PII Scan

Heratio includes a built-in personal-data scanner that examines free-text fields in archival descriptions for emails, phone numbers, national identifiers, credit-card numbers, IP addresses and dates of birth. The scanner is pattern-based - it runs entirely on the host with no external AI calls - so it is safe to use against sensitive content that may not leave your jurisdiction.

Running a scan

You can invoke a scan on a single information_object from the CLI:

php artisan privacy:scan-io 12345

Add --no-persist to print findings to the terminal without writing a scan-report row. Use --jurisdiction= (one of gdpr, popia, uk_gdpr, ccpa) to override the configured default for one-off jurisdictional checks.

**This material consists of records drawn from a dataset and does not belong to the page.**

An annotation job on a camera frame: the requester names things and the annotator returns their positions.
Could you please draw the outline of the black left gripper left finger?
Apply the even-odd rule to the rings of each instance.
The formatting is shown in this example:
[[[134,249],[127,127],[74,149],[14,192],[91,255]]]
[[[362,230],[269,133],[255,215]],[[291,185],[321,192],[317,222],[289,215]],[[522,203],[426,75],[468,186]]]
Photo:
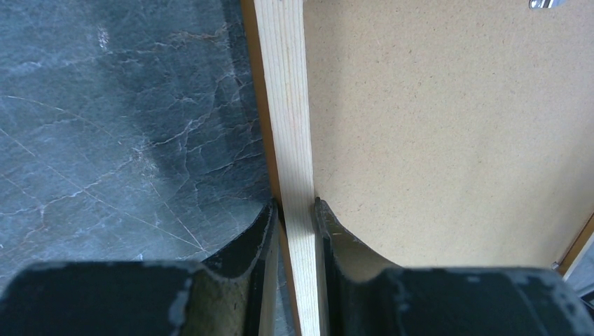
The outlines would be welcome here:
[[[278,205],[202,260],[39,262],[1,295],[2,335],[269,335]]]

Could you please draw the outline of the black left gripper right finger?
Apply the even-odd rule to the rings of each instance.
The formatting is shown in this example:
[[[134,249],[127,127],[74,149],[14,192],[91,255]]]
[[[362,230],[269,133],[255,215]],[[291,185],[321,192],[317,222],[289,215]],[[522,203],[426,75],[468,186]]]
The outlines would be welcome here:
[[[329,335],[592,335],[593,310],[550,269],[401,267],[315,201]]]

Each persisted scan writes a row in the ahg_pii_scan_report table. The row captures total hits, a count per type, and the full finding list (capped at 500 entries) as JSON.

Reading the result

A finding is a tuple of type, value, offset_start, offset_end and confidence. Confidence between 0 and 1 reflects how strong the signal is:

  • ~0.9-0.95 for emails, well-formed SSNs and Luhn-validated credit cards
  • ~0.7-0.85 for E.164 phone numbers and IPs
  • ~0.55 for free-form dates of birth (further bounded by a 1900-current-year sanity window)
  • Lower values when a regex matches but a checksum (Luhn) fails - useful at review time as a soft signal rather than a hard hit

Open a finding and decide one of four outcomes:

  • pending (default) - newly scanned, not yet reviewed
  • reviewed - the privacy officer has examined the findings
  • redacted - the underlying record has been redacted to remove the PII
  • accepted_risk - PII is intentional (donor agreement, archival context) and remains

Privacy jurisdiction

The configured jurisdiction is stored in ahg_setting.privacy_jurisdiction. Set it to your home market to favour locally-relevant regex sets (e.g. SA ID numbers under POPIA, NINOs under UK GDPR, SSNs under CCPA). When set to gdpr, the scanner uses a maximum-recall union of all national-id and phone patterns - useful for institutions that hold international holdings.

What the scanner does not do

The Phase 1 scanner does not OCR images, does not analyse PDF or TIFF binary content, and does not produce redaction artefacts. Image and document redaction is handled by the visual redaction editor (separate Phase 1 deliverable). Auto-deletion + subject rights portal arrive in a later phase.